(INFORMATION SUPPLIED)
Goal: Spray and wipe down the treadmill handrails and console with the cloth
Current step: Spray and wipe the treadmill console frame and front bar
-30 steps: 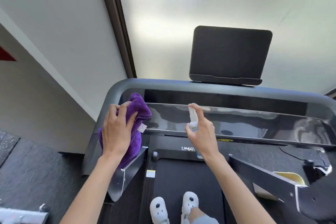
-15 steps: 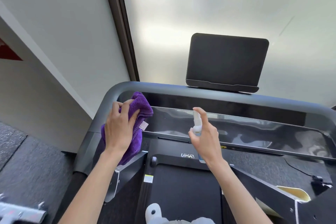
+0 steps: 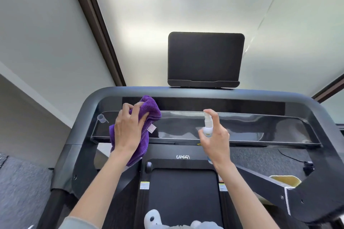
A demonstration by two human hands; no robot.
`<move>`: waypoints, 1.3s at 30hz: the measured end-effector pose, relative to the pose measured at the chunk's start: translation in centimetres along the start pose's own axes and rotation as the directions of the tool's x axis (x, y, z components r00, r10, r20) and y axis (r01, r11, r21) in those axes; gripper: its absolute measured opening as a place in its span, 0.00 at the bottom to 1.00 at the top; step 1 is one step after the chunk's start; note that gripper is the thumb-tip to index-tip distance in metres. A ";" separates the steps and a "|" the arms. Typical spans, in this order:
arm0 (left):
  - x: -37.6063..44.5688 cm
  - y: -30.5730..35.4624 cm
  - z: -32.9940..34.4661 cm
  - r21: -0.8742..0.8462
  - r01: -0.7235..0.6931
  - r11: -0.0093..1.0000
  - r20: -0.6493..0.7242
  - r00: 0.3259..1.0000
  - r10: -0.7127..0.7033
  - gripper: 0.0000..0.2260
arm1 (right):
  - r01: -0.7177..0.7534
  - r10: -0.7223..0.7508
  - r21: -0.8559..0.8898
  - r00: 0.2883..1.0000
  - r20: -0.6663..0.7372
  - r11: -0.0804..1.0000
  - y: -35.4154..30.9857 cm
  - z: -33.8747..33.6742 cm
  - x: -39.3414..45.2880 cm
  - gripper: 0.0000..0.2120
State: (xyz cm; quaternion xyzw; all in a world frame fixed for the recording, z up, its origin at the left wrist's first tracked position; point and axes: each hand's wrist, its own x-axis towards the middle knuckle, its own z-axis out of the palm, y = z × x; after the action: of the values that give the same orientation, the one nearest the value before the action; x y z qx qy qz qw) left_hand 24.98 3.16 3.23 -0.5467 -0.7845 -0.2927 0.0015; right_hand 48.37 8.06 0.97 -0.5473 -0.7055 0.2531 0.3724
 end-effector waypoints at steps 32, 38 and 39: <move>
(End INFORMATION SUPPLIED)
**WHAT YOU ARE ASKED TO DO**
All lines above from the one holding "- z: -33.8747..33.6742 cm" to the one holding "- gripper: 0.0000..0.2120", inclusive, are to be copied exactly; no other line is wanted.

**EXERCISE RESULT**
  - z: -33.8747..33.6742 cm
  - x: -39.3414..45.2880 cm
  - gripper: 0.0000..0.2120

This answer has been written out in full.